Cassy Aite: Yeah, a little bit. I'm hearing more people talk about, uh, rev. I mean, I think it's like the indie-preneur thing, right? Like, a lot of people are talking about– they see people like Peter on Twitter and they go, "Oh, how do–" uh, you know, "with a one-person business or $10 million with a one-person business," right?

Mike Pinkus: Right.

Cassy Aite: More people are talking about revenue per employee. But– but yeah, I've noticed it too, for sure. But I don't know. I feel like what are the– it teeter-totters like this, you know? People– it's– it's a hard thing to do and to stay focused on.

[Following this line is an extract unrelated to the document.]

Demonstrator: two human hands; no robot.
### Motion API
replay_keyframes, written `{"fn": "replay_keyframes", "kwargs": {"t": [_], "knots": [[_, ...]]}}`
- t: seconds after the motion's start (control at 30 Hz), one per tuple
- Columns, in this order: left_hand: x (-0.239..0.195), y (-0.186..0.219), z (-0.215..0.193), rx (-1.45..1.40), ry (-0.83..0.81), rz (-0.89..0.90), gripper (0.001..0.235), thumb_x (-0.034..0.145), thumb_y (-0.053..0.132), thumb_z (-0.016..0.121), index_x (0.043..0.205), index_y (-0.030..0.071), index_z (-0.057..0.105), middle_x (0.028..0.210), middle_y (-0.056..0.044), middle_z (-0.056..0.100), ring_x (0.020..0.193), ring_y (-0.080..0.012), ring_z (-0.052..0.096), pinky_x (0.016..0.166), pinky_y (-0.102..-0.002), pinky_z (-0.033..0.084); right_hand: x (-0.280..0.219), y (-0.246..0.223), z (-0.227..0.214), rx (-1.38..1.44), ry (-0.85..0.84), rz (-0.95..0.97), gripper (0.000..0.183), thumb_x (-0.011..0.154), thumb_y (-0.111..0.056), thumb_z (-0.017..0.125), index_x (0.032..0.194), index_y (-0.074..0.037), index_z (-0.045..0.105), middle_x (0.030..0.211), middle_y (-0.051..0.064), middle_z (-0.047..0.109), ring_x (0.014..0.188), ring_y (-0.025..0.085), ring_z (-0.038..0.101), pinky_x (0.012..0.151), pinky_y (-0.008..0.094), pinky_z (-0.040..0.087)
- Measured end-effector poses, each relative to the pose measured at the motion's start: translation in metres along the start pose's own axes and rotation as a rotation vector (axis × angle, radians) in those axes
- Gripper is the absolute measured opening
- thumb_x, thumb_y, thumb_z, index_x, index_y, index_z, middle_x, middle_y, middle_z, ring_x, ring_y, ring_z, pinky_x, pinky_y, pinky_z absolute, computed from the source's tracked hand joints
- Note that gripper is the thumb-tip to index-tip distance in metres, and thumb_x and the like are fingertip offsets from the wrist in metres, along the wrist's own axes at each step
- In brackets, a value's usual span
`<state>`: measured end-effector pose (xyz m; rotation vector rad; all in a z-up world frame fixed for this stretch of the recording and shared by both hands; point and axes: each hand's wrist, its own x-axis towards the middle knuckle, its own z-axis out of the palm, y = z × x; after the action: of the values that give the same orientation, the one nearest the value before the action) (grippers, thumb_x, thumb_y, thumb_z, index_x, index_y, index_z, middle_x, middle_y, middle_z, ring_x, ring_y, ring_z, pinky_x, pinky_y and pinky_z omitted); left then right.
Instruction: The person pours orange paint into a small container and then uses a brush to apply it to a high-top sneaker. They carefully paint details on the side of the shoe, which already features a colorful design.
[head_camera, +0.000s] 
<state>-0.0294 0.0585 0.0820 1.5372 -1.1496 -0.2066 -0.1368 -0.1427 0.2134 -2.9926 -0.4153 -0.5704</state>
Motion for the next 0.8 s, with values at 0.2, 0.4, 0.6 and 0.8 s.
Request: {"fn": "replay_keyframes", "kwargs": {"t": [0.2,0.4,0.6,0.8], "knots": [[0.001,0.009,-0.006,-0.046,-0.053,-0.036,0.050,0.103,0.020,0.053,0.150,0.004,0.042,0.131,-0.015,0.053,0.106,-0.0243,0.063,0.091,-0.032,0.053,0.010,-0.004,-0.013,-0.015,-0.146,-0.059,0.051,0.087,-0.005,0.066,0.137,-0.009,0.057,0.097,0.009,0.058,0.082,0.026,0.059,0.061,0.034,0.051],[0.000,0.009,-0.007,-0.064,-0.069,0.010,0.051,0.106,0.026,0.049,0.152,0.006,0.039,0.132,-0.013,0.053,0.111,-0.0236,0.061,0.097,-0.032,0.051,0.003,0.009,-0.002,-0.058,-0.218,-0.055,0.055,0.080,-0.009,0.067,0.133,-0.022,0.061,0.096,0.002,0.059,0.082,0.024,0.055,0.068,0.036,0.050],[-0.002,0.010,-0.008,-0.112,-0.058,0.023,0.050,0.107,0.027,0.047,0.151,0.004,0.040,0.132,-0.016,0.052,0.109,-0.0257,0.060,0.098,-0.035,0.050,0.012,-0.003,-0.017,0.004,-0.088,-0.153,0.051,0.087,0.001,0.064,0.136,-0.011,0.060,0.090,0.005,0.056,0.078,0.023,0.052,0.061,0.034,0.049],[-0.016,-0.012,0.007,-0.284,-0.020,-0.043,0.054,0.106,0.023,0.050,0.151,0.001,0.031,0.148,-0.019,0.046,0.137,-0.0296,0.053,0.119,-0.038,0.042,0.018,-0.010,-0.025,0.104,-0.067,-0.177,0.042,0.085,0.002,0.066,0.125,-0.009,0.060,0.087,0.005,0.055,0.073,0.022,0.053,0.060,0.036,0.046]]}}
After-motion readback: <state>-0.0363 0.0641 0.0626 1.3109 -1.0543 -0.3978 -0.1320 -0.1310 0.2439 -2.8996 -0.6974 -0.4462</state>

Mike Pinkus: I would agree with that. And– and like I said, every situation is unique, meaning there is a time and a place where a business can't reach its full potential without– without additional capital, whether it be VC or PE. Um, and there's also situations where having a really big team does accelerate growth. However, um, it– it used to be those two things at all costs. And I think for sure that's– I've noticed a change. What are the challenges you're seeing? I'm curious about what– what are the challenges you're seeing now? Now you have a smaller team, you said it's easier, but you mentioned at the beginning of the– of the– of the conversation that there's still tons of challenges. What are those challenges today where you have the higher gross margin, you have the smaller team, Cassy, where are the problems coming from today?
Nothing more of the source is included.